The show even manages a Community-level meta commentary with a direct spoof of its own conventional method of hero depiction. Both Buffy and Angel were incredibly fond of the heroic group shout, in which the characters forcefully walked toward the camera being led by the star of the show and thus leader of the team (Buffy for her show, Angel for his). This is the shot that precedes the one final shot of the hero in the opening credits for the respective shows.
Among the current slate of televisions shows, it is not surprising that Community would be among the few to follow Angel and 30 Rock’s lead. Community has built its reputation on genre pastiche, with classic episodes nodding toward Die Hard, Goodfellas, Apollo 13, Star Wars, and generic spaghetti westerns. So why not add The Muppets to the list. However, because Community is a show based in reality, albeit a cartoon-y, sitcom reality, it cannot fall back on science-fiction or fantasy excuses for the fantastical the way Angel could. As such, how do they get away with such flights of fancy? They always attempt to structure the episode around a central story which grounds everything in reality and advances the overall story of the season, the classic example being Jeff and Britta finally hooking up in “Modern Warfare” (i.e., the Die Hard homage) and thus completing a season-long story arc which then bears huge ramifications for the season finale. Hopefully, they manage that feat of storytelling again with their puppet episode. Otherwise, just because it’s quirky and the Jim Henson Company people are nice is not a good enough reason.

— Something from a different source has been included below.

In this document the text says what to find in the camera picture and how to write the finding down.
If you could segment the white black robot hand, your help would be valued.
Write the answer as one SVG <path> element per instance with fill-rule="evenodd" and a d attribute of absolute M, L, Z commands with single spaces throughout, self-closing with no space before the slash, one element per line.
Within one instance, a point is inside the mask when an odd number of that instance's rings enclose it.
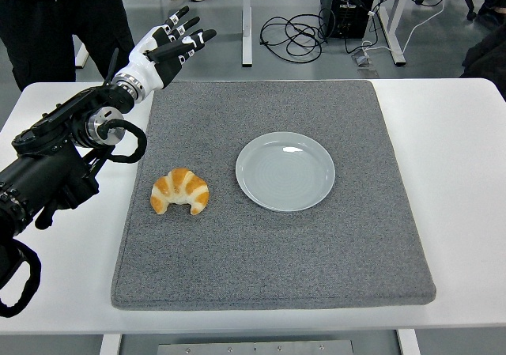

Want to own a copy of the plush Angel puppet? Seriously, how could you not? He’s adorable! Well, you can find one through E-Bay, or in the merchandise section of a sci-fi convention like Dragon Con. The problem? The replica puppets are limited editions, and will cost you a pretty penny. There are, at least, a variety of options. Toy company Diamond Select produced three different versions of Angel (normal, battle-tested, and in full-on vamp mode) as well as a version of Spike as he appears in Shadow Puppet, a comic book follow-up in which a Japanese version of the show Smile Time turns Spike into a puppet.
The below video is a feature about “Smile Time” from the season 5 DVD. The puppeteers are interviewed, with the ones who operate and voice the main characters in the episode being Victor Yerrid as Polo, Drew Massey as Angel, Julianne Buescher as Flora, and Tim Blaney Groofus. Interestingly, Blaney’s is a voice you’ve likely heard before, as he was the voice of Johnny 5 in the Short Circuit movies (“No disassemble!”) and Frank the Pug in the first two Men in Black films.
If you have yet to see “Smile Time”, just stop what you are doing right now and go watch it on Netflix or Amazon Prime or Hulu. In fact, when I first saw it my best friend who had seen the entire series before I came to it insisted I wait until she was around to watch “Smile Time,” as it is best enjoyed with company because you will laugh together.